Prof.Dr. Kamil GÜNGÖR

Prof.Dr. Kamil GÜNGÖR

Kripto Müslümanlık

Kripto kelimesi FETÖ süreciyle birlikte sıradan insanın aşina olduğu bir kelime haline gelmiş olup; gerçek yüzünü saklayan, niyetini açık etmeyen anlamındadır. Bizde mesela hala uzantıları aramızda olan Osmanlı dönemi Sabetayistleri böyledir. Birinci Dünya ve Kurtuluş Savaşı sonrası Ermeni ve Rumların da gerçek kimliklerini gizleyerek topluma karıştıkları bilinmektedir. Kripto müslümanların (!) deşifre olmuş olanı ise FETÖ’dür. Bir de kripto para var, ama o bambaşka bir tabii... O konu da daha önce işlendi malum…

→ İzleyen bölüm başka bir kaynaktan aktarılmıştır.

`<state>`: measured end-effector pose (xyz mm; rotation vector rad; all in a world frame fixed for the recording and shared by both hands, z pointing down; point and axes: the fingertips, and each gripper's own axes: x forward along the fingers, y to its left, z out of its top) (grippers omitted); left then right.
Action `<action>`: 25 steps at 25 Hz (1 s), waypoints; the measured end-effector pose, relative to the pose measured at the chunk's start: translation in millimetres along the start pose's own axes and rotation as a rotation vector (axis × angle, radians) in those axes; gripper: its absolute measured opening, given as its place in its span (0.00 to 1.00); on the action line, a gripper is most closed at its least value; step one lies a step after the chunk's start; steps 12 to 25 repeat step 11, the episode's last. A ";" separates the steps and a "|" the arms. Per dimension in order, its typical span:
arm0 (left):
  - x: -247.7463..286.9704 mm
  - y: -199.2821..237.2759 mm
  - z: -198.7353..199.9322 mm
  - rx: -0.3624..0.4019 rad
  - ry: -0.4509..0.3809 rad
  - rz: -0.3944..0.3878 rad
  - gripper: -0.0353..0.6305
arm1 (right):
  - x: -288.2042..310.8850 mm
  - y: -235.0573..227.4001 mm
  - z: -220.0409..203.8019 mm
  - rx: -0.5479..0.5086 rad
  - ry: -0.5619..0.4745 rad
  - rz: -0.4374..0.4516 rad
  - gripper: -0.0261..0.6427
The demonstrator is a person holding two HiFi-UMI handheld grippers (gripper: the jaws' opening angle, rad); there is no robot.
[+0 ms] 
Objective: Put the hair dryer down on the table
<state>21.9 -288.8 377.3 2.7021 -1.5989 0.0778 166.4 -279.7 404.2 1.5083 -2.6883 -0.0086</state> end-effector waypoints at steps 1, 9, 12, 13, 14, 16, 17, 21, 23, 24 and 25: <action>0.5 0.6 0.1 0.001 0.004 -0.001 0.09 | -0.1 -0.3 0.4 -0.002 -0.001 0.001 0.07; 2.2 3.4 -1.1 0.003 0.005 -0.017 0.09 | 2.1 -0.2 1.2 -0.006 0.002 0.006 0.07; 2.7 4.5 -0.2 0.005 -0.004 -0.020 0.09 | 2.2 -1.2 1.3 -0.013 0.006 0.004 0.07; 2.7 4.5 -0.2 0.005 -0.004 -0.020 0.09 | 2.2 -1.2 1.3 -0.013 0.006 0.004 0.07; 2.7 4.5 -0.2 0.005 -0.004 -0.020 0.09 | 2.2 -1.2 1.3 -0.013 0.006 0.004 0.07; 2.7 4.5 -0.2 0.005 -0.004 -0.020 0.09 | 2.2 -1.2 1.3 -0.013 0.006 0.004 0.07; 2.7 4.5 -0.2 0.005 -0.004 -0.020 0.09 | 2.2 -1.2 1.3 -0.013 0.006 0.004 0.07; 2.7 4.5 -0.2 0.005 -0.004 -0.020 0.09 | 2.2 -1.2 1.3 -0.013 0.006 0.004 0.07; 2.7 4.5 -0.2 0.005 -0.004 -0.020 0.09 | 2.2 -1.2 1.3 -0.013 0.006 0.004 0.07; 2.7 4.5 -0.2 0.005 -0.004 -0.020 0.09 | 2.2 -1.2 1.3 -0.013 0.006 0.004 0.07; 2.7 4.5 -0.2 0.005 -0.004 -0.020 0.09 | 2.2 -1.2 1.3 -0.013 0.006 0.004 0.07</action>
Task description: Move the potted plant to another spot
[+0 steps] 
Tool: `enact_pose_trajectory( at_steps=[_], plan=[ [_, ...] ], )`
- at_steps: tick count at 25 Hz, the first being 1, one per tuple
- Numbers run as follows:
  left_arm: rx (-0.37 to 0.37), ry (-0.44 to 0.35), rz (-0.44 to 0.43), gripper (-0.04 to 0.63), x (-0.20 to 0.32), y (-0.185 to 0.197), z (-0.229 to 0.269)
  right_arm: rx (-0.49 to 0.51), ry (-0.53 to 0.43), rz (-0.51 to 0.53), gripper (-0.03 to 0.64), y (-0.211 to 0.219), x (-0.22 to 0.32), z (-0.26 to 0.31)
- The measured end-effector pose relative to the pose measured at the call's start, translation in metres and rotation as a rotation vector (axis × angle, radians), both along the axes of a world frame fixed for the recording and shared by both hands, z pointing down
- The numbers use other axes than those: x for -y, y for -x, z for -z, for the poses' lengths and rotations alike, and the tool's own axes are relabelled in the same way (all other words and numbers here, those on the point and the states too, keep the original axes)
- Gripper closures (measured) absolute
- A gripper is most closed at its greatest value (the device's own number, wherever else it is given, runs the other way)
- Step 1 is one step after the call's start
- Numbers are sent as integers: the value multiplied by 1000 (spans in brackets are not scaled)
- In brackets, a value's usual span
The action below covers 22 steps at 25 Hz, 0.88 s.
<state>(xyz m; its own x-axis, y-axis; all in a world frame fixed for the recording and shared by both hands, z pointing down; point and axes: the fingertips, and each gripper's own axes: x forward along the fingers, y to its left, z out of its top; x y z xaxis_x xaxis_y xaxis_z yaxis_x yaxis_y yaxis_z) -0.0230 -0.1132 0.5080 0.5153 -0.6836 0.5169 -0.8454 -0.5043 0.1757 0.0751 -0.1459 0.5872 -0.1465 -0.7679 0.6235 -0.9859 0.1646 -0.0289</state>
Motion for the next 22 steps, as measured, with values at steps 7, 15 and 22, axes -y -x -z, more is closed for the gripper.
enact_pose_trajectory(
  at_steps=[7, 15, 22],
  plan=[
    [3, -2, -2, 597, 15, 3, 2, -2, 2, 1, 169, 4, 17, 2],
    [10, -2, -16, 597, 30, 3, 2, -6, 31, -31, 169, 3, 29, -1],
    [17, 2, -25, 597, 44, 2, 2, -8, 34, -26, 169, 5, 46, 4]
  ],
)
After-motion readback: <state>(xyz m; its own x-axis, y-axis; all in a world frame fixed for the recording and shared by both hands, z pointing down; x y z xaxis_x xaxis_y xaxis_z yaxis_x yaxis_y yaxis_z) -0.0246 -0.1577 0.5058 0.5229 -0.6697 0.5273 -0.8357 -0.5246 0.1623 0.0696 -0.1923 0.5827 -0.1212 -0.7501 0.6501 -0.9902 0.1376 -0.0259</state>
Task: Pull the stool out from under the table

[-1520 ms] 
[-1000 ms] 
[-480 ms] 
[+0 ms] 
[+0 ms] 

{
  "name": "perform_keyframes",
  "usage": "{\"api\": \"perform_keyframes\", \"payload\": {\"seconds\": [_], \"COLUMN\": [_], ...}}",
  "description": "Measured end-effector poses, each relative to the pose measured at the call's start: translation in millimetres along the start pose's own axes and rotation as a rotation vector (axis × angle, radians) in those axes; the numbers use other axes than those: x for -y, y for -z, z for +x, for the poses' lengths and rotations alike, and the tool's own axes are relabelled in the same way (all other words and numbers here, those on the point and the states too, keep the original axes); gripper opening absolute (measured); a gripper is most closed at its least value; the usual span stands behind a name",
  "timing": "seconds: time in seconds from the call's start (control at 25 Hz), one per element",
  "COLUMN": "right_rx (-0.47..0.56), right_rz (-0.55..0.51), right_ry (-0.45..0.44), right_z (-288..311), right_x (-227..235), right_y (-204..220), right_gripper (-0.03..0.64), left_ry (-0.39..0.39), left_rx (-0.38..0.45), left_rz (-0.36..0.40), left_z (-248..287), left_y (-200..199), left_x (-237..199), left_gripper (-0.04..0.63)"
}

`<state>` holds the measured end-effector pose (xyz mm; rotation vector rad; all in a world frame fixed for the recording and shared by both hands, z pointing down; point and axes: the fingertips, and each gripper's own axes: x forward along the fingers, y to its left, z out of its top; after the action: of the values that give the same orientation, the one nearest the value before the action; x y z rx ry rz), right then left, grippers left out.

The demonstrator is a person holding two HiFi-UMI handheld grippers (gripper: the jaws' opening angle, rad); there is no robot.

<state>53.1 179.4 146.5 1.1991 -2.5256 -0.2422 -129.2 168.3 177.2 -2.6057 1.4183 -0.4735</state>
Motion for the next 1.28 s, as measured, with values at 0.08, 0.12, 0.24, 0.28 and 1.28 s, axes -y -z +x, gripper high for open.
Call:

1980 sonrası darbe sürecinde baskı altına alınan inançlı kesim, İran devriminden, Afganistan’da Ruslar karşı verilen mücadeleden, daha çok Arap dünyasında kabul görmüş ihvan hareketinden, Pakistan merkezli çeşitli düşünce akımlarından etkilenmişti. Bunda elbette yüzyılın ilk çeyreğinde oluşturulan güvensizlik ortamının da etkisi vardı. İnsanların önüne konan yeni kutsallar, kadim kutsallarla çatışıyordu zira… Denize düşmüş hissi yaşayan kimi müslümanlarsa ne görse sarılıyordu adeta…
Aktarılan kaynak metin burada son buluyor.